### EXERCISE DESCRIPTION
Print out the data that follows exactly, character for character, apart from the pictures.

------------------------------------------------------------

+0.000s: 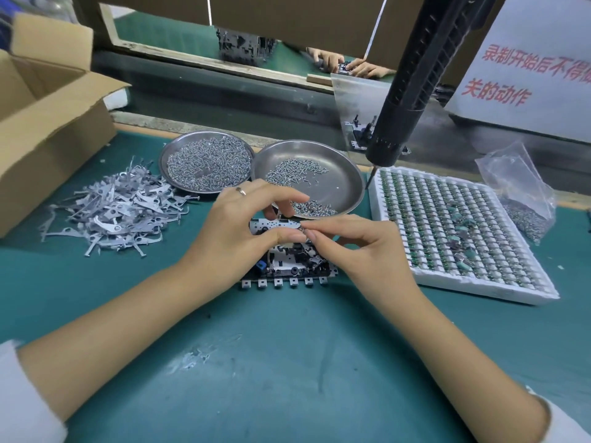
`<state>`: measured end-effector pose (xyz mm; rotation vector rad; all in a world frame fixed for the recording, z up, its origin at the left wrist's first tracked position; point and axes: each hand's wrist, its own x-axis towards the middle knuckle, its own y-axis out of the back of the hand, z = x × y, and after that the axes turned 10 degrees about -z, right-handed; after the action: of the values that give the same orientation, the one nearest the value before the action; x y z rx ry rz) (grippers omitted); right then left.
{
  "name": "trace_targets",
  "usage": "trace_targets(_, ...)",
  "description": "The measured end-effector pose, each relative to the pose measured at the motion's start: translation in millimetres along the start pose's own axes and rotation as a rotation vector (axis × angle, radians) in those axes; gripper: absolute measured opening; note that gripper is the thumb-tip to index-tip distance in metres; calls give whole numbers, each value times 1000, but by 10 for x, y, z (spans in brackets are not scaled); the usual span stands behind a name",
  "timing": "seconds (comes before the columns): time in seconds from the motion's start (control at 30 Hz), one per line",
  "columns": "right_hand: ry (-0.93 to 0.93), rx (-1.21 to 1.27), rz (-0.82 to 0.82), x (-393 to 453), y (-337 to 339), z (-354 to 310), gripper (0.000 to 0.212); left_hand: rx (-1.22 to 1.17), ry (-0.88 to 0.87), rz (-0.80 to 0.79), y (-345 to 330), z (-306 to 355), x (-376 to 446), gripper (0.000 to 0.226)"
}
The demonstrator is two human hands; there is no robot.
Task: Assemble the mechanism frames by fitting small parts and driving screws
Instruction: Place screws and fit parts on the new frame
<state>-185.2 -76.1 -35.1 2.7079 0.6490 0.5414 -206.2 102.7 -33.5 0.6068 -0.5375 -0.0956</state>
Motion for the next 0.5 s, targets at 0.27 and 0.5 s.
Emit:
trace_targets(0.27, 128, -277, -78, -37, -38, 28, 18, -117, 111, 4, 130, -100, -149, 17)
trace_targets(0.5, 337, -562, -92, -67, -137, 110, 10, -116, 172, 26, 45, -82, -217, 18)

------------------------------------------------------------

### OUTPUT BELOW
+0.000s: 
`<state>`: measured end-effector pose (xyz mm; rotation vector rad; all in a world frame fixed for the recording, z up, its origin at the left wrist's first tracked position; point and axes: each hand's wrist, its own x-axis towards the middle knuckle, its own y-axis out of the back of the hand, z = x × y, and after that the axes turned 10 degrees about -z, right-handed; after the action: of the values that give the same orientation, the one nearest the value before the action; x y z rx ry rz) (grippers omitted); right then left.
{
  "name": "trace_targets",
  "usage": "trace_targets(_, ...)",
  "description": "The measured end-effector pose, each relative to the pose measured at the motion's start: translation in millimetres along the start pose's own axes and rotation as a rotation vector (axis × angle, radians) in those axes; gripper: absolute measured opening; note that gripper is the thumb-tip to index-tip distance in metres; calls give whole numbers, each value times 1000, but by 10 for x, y, z (spans in brackets are not scaled); the usual span stands behind a name",
  "timing": "seconds (comes before the columns): time in seconds from the motion's start (control at 30 Hz), one per line",
  "columns": "right_hand: ry (-0.93 to 0.93), rx (-1.21 to 1.27), rz (-0.82 to 0.82), x (-393 to 453), y (-337 to 339), z (-354 to 310), gripper (0.000 to 0.212); left_hand: rx (-1.22 to 1.17), ry (-0.88 to 0.87), rz (-0.80 to 0.79), y (-345 to 330), z (-306 to 355), x (-376 to 446), gripper (0.000 to 0.226)"
}
The demonstrator is two human hands; there is no robot.
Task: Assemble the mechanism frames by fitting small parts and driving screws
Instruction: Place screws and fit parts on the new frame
<state>-185.2 -76.1 -35.1 2.7079 0.6490 0.5414 -206.2 102.7 -33.5 0.6068 -0.5375 -0.0956</state>
Motion for the next 0.5 s, targets at 0.27 and 0.5 s.
Emit:
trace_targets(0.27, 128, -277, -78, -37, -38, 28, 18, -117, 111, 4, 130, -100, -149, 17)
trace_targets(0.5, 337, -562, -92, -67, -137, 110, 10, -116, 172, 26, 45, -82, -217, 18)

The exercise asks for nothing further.